Q : Le mépris affiché par Arruda et Legault envers le masque a-t-il un impact sur la perception qu’en a la population?
R : Malheureusement oui. Par leur faute, le masque est souvent perçu de manière négative. Les gens qui le portent ont l’air d’être soit des originaux, soit des malades. Il faut renverser la vapeur. Si une loi rendait le port du masque obligatoire, ce sont les gens qui ne le portent pas qui auraient l’air irresponsables. La loi rendrait le port du masque socialement acceptable.
Q : Est-ce qu’une loi imposant le port du masque n’est pas une atteinte aux libertés individuelles?

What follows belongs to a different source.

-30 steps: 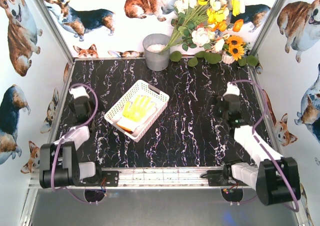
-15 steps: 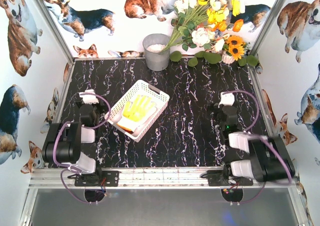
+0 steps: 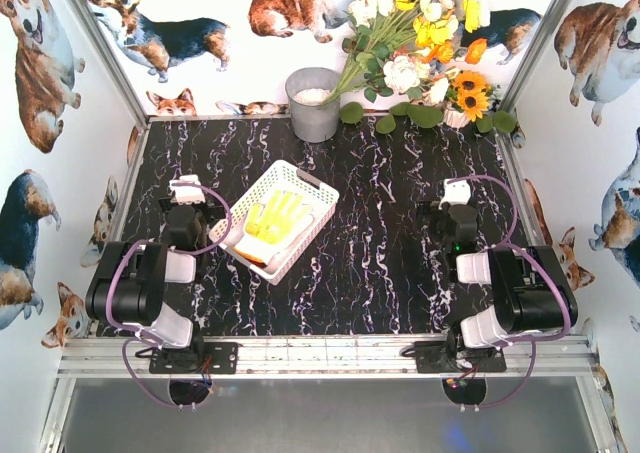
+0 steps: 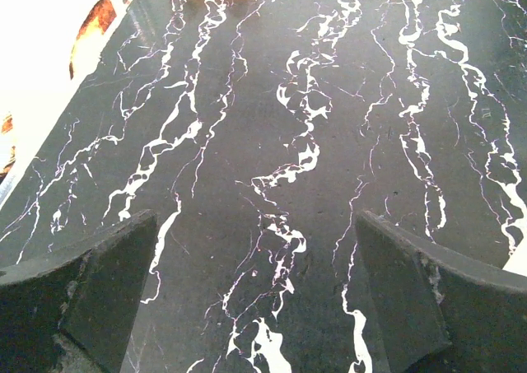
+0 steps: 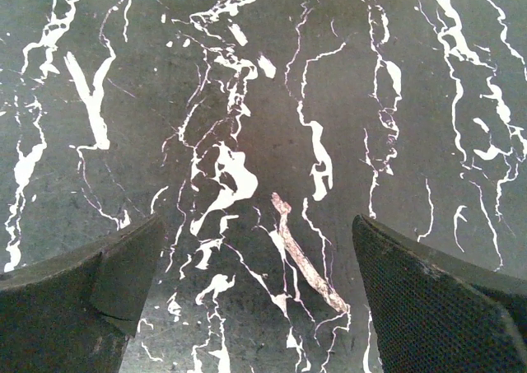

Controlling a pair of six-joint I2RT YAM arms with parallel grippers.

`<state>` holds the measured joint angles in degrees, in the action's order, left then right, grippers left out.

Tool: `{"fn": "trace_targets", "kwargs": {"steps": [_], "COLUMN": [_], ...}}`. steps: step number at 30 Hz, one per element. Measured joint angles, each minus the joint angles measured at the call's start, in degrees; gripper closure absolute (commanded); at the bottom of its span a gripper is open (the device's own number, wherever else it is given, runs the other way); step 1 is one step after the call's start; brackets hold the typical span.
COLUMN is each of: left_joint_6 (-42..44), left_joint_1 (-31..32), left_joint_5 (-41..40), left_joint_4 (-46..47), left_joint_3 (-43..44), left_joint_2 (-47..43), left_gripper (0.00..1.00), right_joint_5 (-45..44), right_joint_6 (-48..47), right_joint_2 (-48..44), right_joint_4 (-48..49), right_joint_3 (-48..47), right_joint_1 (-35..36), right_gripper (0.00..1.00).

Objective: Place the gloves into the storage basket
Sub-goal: Reset both arms

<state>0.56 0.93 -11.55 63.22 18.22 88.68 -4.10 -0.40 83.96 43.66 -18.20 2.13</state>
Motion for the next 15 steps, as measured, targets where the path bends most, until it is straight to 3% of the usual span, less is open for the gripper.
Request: {"fn": "trace_targets", "kwargs": {"steps": [15], "left_joint_6": [0.2], "left_joint_1": [0.0], "left_joint_5": [-0.3], "left_joint_4": [0.0], "left_joint_3": [0.0], "left_joint_2": [0.0], "left_gripper": [0.00], "right_joint_5": [0.2], "right_joint_6": [0.4], "right_joint_2": [0.1], "right_joint_4": [1.6], "right_joint_3": [0.0], "right_joint_1": [0.0], "right_gripper": [0.00]}}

R : Si c’est une atteinte aux libertés individuelles, elle est provisoire et la cause est importante. On ne peut pas être libre dans une collectivité qui ne l’est pas. L’important, pour le moment, c’est de sauver des vies, ma vie, celle de mes proches, mais aussi celle de tous. L’épidémie met à l’épreuve notre conception de la liberté individuelle. On nous a inculqué l’habitude de penser d’abord à soi, alors qu’il n’a jamais été aussi important de penser à l’intérêt de la collectivité. Notre bien-être personnel dépend de la santé collective. La liberté de chacun doit tenir compte de la liberté de tous, et encore plus de la vie de tous. L’État nous impose des limites de vitesse. Je n’ai pas le droit de doubler un autobus scolaire à l’arrêt. C’est une atteinte à ma liberté de conduire comme je veux, mais elle va de soi. Et au Québec, le plus paradoxal, c’est que le gouvernement Legault n’a pas hésité à imposer un code vestimentaire aux enseignantes en leur interdisant le port du voile. Et maintenant, il hésiterait à imposer le port du masque pour contrôler l’épidémie? Ça n’a tout simplement aucun sens.